The engines kicked in, and Routt called it out.

“100 knots, 200 knots, there’s 300, 350. All set?”

“All set.”

Somewhere between 350 and 400 knots, or 402 mph to 460 mph, we were wheels up, and the world fell away as Routt blasted arrow-straight into the sky.

In little more than 10 seconds, we’d reached 7,000 feet, the jet’s canopy providing a panoramic view of earth and sky. Soon we were flying upside down, and I was offering up “wows” and “holy cows” like some awestruck kid, which is exactly how I felt.

Within minutes, we reached restricted airspace over Maryland, where Routt was free to do maneuvers without fear of air traffic. We performed corkscrew-like barrel rolls, loops that left circles of smoke in the sky and one nausea-inducing aileron roll, in which the plane spun in a tight circle. Routt wasn’t the least bit dizzy.

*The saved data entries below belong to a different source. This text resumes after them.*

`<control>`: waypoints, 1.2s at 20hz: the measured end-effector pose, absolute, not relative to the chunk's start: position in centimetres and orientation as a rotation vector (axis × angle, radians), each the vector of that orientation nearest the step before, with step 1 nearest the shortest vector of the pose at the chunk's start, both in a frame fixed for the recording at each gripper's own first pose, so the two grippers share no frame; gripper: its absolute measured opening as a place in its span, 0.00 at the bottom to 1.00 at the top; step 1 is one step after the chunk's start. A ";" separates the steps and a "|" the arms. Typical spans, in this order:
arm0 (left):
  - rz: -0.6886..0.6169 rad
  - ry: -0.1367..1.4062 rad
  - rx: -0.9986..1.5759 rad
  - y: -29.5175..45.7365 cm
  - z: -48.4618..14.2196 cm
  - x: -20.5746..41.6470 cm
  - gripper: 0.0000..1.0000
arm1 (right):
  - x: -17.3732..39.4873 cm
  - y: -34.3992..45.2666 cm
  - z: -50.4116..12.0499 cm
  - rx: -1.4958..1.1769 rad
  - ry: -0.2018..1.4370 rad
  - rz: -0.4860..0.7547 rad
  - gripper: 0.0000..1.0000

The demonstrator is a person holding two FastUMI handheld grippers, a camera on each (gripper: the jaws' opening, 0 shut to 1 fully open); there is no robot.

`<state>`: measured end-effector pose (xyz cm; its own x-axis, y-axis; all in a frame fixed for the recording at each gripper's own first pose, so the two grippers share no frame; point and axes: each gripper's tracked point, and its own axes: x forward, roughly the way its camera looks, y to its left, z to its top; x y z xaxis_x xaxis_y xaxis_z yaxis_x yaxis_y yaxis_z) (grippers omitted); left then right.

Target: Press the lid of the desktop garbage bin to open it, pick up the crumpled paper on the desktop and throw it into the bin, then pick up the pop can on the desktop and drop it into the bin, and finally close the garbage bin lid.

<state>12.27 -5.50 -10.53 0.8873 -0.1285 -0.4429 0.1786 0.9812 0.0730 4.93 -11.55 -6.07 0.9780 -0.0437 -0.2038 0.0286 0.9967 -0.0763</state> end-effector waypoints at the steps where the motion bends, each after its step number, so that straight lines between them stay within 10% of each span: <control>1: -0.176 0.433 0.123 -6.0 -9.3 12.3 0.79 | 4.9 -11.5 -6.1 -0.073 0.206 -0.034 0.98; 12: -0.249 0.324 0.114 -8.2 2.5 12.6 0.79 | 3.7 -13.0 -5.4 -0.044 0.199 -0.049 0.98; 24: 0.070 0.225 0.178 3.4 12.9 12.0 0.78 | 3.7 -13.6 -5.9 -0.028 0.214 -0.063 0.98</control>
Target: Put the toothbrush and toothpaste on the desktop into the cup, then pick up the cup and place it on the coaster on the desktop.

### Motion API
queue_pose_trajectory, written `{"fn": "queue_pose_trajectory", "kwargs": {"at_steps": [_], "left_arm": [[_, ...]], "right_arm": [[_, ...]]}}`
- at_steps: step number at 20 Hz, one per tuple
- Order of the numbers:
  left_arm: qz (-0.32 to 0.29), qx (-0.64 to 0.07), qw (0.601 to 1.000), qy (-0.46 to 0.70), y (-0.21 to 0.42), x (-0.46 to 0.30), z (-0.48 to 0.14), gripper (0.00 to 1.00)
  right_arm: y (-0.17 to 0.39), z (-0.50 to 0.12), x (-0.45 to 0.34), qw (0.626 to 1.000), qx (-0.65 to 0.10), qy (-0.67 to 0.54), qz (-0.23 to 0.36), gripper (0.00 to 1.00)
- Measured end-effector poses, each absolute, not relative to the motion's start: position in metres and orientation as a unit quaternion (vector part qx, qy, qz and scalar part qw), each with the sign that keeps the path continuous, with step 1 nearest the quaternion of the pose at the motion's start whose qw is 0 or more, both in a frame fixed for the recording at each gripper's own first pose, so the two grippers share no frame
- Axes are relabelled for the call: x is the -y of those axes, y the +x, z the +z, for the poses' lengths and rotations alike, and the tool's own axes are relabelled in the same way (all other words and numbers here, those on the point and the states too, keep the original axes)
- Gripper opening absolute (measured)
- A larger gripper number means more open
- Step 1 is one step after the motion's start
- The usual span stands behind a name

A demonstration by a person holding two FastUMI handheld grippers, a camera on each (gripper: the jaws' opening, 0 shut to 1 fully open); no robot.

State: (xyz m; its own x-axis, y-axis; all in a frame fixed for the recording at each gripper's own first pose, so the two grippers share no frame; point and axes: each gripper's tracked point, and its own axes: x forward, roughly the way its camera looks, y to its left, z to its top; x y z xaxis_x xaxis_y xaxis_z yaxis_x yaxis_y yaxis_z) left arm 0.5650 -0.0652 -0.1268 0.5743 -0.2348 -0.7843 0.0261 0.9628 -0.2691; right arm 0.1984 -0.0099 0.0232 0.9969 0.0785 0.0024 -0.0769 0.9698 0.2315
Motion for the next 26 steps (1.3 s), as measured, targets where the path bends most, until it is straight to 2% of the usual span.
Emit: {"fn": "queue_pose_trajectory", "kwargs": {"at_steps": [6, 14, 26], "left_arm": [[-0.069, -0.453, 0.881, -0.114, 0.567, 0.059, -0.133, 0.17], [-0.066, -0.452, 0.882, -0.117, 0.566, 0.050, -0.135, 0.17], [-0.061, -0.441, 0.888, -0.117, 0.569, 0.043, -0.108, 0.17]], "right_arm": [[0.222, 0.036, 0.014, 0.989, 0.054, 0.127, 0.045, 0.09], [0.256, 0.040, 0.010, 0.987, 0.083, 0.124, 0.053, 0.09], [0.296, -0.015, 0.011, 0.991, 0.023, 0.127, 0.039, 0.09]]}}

After sucking up some pure oxygen and a few sips of water, I settled down, and we made our 9G run, a hard bank called a high-performance turn. Routt whooped again. In the back, I was pinned to the seat, the blackness closing in, when I remembered to breathe in “k” sounds. The flight surgeon’s string remains unbroken.

We headed home — sideways — up the coast at 2,500 feet, low enough to spot sunbathers on the beach in Ocean City, Md., Wildwood and every other Shore town. In Atlantic City, we cruised in low over the casinos and hotels, landing soft on the runway.

Despite the incredible one-hour ride, I was happy to be back on terra firma. Not Routt.

“Nothing like it in the world,” he said. “If I could, I’d fly every day.”